"Oh, she hates me!" Owen declared, as they resumed their walk.
"Ah, the hatred of pretty girls for fine young men!" exclaimed Spencer Coyle.
He didn't believe in it, but his wife did, it appeared perfectly, when he mentioned this conversation while, in the fashion that has been described, the visitors dressed for dinner. Mrs. Coyle had already discovered that nothing could have been nastier than Miss Julian's manner to the disgraced youth during the half-hour the party had spent in the hall; and it was this lady's judgment that one must have had no eyes in one's head not to see that she was already trying outrageously to flirt with young Lechmere. It was a pity they had brought that silly boy: he was down in the hall with her at that moment. Spencer Coyle's version was different; he thought there were finer elements involved. The girl's footing in the house was inexplicable on any ground save that of her being predestined to Miss Wingrave's nephew. As the niece of Miss Wingrave's own unhappy intended she had been dedicated early by this lady to the office of healing by a union with Owen the tragic breach that had separated their elders; and if in reply to this it was to be said that a girl of spirit couldn't enjoy in such a matter having her duty cut out for her, Owen's enlightened friend was ready with the argument that a young person in Miss Julian's position would never be such a fool as really to quarrel with a capital chance. She was familiar at Paramore and she felt safe; therefore she might trust herself to the amusement of pretending that she had her option. But it was all innocent coquetry. She had a curious charm, and it was vain to pretend that the heir of that house wouldn't seem good enough to a girl, clever as she might be, of eighteen. Mrs. Coyle reminded her husband that the poor young man was precisely now not of that house: this problem was among the questions that exercised their wits after the two men had taken the turn on the terrace. Spencer Coyle told his wife that Owen was afraid of the portrait of his great-great-grandfather. He would show it to her, since she hadn't noticed it, on their way down stairs.

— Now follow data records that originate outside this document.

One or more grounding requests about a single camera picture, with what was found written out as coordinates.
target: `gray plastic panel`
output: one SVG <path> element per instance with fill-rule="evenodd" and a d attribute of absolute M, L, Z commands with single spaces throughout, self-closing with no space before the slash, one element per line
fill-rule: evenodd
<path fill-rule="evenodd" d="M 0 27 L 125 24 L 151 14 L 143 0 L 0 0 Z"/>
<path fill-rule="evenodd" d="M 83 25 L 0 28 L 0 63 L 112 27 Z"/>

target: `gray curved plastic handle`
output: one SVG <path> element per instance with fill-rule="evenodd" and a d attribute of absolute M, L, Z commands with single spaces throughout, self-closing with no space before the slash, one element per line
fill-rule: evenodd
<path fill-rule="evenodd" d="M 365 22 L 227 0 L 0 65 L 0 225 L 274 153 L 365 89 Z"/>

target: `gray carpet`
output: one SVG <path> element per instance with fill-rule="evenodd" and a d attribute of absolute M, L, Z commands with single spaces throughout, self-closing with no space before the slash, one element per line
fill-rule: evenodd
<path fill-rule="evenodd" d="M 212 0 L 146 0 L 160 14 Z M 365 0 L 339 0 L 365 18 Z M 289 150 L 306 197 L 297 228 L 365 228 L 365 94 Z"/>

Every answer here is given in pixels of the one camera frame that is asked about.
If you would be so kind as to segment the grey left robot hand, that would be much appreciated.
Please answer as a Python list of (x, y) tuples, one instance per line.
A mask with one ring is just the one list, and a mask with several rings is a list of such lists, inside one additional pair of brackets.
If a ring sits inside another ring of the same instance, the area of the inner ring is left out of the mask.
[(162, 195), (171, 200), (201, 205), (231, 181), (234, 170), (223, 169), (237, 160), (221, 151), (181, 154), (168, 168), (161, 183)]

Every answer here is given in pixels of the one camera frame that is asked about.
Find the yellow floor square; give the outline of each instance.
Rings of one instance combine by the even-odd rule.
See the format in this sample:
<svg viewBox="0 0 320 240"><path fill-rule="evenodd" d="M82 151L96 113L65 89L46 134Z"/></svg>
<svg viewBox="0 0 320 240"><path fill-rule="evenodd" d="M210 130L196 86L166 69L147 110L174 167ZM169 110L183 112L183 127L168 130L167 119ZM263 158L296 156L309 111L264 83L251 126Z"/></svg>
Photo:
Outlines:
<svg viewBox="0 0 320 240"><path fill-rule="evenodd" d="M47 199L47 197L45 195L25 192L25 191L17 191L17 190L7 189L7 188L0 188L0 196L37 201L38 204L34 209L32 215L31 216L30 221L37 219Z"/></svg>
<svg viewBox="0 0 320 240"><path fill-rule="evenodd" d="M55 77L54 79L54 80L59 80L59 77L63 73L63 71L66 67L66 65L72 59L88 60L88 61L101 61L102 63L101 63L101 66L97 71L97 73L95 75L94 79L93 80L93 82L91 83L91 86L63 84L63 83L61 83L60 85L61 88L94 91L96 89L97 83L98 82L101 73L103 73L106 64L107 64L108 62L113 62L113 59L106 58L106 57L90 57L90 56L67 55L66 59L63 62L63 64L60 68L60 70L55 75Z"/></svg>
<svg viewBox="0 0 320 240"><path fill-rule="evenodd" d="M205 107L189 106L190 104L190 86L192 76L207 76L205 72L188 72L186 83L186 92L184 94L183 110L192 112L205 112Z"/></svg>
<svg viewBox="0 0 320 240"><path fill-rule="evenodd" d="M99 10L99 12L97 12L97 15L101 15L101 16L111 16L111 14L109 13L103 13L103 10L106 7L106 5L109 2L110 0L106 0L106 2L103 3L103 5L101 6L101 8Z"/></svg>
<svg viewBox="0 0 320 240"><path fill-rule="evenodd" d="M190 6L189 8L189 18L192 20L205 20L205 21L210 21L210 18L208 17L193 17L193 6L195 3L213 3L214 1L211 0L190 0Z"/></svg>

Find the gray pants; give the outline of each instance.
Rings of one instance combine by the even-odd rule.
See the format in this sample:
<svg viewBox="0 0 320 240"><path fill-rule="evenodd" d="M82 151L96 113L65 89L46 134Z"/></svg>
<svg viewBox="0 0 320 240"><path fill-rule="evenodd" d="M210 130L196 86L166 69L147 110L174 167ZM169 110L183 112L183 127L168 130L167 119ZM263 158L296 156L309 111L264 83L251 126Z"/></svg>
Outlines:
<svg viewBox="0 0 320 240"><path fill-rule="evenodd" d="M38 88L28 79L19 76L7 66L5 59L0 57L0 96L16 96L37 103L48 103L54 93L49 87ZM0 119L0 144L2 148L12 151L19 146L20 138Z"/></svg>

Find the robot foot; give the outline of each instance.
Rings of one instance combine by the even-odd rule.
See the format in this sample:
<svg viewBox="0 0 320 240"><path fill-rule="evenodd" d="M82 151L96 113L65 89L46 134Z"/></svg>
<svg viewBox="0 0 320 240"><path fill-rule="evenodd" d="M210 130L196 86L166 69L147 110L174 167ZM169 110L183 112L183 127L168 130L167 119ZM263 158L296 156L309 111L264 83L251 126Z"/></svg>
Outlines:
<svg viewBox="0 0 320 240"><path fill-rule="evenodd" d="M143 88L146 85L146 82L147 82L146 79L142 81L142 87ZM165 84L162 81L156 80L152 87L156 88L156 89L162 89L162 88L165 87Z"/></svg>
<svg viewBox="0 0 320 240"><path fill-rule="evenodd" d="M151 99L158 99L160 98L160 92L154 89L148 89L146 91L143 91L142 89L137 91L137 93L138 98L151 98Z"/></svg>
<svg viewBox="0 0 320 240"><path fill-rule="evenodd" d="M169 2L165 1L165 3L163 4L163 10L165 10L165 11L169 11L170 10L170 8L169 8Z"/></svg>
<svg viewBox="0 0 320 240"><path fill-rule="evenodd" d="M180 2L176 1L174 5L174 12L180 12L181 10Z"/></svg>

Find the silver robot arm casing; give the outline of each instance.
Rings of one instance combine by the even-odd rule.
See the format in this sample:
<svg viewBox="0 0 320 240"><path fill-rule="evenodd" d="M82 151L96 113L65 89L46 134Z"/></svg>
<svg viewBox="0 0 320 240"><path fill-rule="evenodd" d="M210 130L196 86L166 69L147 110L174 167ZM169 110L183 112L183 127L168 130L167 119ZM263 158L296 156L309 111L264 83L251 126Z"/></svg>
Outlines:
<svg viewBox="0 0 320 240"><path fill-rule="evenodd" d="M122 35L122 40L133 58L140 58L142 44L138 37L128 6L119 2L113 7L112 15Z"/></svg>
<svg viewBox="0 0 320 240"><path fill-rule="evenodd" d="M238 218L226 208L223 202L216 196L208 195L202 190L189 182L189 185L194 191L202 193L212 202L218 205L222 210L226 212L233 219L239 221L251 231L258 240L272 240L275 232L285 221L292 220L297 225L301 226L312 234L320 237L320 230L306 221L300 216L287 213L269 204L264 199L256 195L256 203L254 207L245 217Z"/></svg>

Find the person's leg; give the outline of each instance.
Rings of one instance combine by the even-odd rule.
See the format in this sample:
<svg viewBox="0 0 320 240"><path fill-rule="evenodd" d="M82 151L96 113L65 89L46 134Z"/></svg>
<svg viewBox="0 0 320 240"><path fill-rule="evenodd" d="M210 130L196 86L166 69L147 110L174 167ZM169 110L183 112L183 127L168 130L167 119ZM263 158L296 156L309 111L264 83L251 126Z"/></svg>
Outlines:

"Why of his great-great-grandfather more than of any of the others?"
"Oh, because he's the most formidable. He's the one who's sometimes seen."
"Seen where?" Mrs. Coyle had turned round with a jerk.
"In the room he was found dead in—the White Room they've always called it."
"Do you mean to say the house has a ghost?" Mrs. Coyle almost shrieked. "You brought me here without telling me?"
"Didn't I mention it after my other visit?"
"Not a word. You only talked about Miss Wingrave."